WHAT IS BEING ASKED:
Your response should contain every line from the data below that holds the string "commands".

GIVEN DATA:
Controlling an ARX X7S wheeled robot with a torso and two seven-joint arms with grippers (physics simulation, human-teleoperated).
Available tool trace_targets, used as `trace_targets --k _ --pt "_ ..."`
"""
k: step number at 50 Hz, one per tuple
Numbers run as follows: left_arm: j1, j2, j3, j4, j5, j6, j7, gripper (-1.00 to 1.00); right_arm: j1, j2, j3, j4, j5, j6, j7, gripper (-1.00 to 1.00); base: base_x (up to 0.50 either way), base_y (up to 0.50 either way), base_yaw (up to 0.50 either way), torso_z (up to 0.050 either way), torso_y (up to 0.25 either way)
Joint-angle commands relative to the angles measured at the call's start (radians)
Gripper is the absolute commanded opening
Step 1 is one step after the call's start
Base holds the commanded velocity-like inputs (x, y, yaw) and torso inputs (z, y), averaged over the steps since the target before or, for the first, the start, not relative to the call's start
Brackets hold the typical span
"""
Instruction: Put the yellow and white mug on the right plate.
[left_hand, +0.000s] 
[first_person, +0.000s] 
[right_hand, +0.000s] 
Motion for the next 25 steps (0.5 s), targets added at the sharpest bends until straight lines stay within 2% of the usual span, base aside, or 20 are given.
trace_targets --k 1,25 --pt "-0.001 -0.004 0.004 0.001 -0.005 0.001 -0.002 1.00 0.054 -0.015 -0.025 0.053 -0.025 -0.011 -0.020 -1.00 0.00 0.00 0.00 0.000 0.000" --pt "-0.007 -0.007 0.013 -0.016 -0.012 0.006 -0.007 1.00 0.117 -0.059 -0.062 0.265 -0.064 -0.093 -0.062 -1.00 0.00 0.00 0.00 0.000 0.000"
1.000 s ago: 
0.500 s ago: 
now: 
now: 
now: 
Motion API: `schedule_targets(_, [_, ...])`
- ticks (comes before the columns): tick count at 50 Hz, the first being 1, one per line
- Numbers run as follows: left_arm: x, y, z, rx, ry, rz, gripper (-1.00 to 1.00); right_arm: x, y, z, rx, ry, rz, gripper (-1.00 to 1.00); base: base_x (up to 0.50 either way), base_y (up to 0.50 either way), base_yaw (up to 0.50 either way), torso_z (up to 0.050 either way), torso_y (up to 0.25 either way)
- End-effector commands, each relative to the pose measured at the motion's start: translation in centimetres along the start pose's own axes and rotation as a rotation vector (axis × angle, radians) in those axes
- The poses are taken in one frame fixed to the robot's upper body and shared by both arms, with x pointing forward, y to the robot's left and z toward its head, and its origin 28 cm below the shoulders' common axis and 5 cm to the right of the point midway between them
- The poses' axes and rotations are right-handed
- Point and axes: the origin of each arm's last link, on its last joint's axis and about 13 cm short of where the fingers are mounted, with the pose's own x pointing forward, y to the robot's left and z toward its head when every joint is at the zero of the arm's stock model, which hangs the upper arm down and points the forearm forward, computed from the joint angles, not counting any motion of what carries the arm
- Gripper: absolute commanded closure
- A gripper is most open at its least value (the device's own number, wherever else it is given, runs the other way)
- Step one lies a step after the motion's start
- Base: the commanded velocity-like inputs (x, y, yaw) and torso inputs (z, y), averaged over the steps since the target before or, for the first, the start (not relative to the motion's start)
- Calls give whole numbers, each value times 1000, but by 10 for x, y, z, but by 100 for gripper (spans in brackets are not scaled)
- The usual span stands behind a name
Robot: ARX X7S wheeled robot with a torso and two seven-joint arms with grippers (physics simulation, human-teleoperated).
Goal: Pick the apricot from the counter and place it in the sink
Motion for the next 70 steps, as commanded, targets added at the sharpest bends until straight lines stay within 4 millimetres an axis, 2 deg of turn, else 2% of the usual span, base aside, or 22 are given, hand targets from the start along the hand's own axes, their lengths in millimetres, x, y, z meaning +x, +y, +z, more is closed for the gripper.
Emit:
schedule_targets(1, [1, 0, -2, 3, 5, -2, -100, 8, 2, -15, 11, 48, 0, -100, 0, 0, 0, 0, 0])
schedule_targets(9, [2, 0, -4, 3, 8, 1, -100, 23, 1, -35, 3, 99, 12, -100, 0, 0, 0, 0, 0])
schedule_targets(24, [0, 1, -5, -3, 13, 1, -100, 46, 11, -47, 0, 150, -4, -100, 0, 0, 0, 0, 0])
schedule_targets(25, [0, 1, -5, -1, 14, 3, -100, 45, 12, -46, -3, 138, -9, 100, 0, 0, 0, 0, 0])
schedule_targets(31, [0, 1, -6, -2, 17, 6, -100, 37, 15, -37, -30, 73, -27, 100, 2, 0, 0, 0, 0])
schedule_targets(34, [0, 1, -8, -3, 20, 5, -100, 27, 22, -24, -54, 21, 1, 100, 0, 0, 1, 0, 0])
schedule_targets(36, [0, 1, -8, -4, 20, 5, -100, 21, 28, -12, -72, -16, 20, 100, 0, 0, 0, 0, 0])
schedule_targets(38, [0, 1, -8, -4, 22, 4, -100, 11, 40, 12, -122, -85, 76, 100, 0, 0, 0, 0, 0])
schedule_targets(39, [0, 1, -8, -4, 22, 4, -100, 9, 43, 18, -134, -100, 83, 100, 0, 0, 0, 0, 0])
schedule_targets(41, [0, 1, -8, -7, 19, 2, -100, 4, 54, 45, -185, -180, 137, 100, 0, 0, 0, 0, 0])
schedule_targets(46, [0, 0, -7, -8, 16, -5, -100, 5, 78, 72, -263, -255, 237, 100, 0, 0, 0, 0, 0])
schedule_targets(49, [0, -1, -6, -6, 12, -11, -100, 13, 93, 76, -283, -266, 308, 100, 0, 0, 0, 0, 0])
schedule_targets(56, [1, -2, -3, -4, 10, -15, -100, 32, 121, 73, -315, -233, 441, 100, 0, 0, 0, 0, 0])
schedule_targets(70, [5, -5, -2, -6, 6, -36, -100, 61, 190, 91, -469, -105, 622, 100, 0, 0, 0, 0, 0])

PROBLEM SOLUTION:
Joint-angle commands relative to the angles measured at the call's start (radians)
- End-effector commands, each relative to the pose measured at the motion's start: translation in centimetres along the start pose's own axes and rotation as a rotation vector (axis × angle, radians) in those axes

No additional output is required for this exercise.